A morte é percebida pelos pacientes em cuidados paliativos como uma realidade inevitável, mas que pode ser enfrentada com mais serenidade quando há uma base espiritual significativa. A proximidade da morte desperta reflexões profundas sobre o sentido da vida, o vínculo com o sagrado e a preparação para o fim. A espiritualidade, nesse contexto, não elimina o sofrimento, mas oferece sustentação emocional e ressignificação da finitude tanto para o paciente quanto para familiares e cuidadores. O enfrentamento do processo de morrer torna-se menos solitário quando o paciente se sente acolhido espiritualmente.

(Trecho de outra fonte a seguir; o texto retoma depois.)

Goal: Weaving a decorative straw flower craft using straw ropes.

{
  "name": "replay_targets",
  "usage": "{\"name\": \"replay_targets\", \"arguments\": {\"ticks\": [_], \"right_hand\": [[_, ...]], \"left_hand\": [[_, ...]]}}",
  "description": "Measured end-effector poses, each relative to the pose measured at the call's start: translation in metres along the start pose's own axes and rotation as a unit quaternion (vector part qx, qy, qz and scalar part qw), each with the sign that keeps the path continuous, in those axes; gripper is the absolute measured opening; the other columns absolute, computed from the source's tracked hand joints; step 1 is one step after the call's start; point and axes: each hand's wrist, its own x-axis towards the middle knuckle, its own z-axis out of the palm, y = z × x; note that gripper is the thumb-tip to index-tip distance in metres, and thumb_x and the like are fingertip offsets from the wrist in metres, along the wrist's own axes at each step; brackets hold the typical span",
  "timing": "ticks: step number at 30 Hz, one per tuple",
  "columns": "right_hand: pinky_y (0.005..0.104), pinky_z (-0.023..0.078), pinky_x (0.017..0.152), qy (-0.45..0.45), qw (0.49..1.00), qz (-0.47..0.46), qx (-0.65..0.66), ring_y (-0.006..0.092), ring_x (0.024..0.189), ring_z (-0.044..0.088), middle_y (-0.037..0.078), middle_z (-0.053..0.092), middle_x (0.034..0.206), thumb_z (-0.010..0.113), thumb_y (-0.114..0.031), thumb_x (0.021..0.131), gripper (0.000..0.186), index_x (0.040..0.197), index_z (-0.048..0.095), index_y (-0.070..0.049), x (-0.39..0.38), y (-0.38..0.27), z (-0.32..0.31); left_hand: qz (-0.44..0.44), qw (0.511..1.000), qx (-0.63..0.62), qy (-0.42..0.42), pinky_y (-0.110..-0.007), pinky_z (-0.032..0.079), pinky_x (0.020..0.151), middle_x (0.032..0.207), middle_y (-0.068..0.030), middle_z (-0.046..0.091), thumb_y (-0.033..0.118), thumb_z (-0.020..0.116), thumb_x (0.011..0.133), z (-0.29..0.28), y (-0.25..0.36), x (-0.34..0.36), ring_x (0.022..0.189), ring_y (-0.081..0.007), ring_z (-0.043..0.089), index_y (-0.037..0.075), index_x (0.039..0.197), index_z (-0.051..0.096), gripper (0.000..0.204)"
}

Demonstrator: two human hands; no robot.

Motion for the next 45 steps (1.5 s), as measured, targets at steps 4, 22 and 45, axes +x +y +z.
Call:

O morrer, portanto, não é visto apenas como encerramento, mas como passagem que pode ser vivida com dignidade, especialmente quando acompanhada de suporte espiritual que respeita a subjetividade e os valores do indivíduo incorporado à terapia paliativa.
As necessidades espirituais podem apresentar variações conforme fatores como o momento do diagnóstico e o estágio da enfermidade, o que ressalta a importância de uma abordagem espiritual individualizada, considerando a singularidade de cada paciente e a dinâmica de sua trajetória clínica. Portanto, é fundamental a capacitação dos profissionais de saúde no cuidado espiritual com anamnese direcionada, utilização de instrumentos validados e atividades práticas individualizadas à espiritualidade do paciente. Além disso, o acolhimento espiritual pelos profissionais está diretamente relacionado à maior adesão aos cuidados paliativos.
Além de abordar a espiritualidade do paciente, as evidências destacam a importância de abordar a sensibilidade espiritual dos cuidadores e demonstram que os responsáveis pelo cuidado vivenciam menos sobrecarga no papel de cuidador e percebem melhor qualidade psicossocial quando suas necessidades espirituais são consideradas.
Todavia, os estudos ainda evidenciam a carência na disponibilidade dos cuidados paliativos, bem como de pesquisas e métodos de abordagem espiritual, o que limita o potencial dessa prática. São identificados como obstáculos na prestação de cuidados espirituais desde a falta de orientação sobre como abordar o paciente até o receio de ultrapassar os limites pessoais dos envolvidos. Além disso, a ausência de diretrizes claras sobre a abordagem espiritual, demonstra a necessidade de desenvolvimento de planos terapêuticos que integrem a espiritualidade de forma eficaz.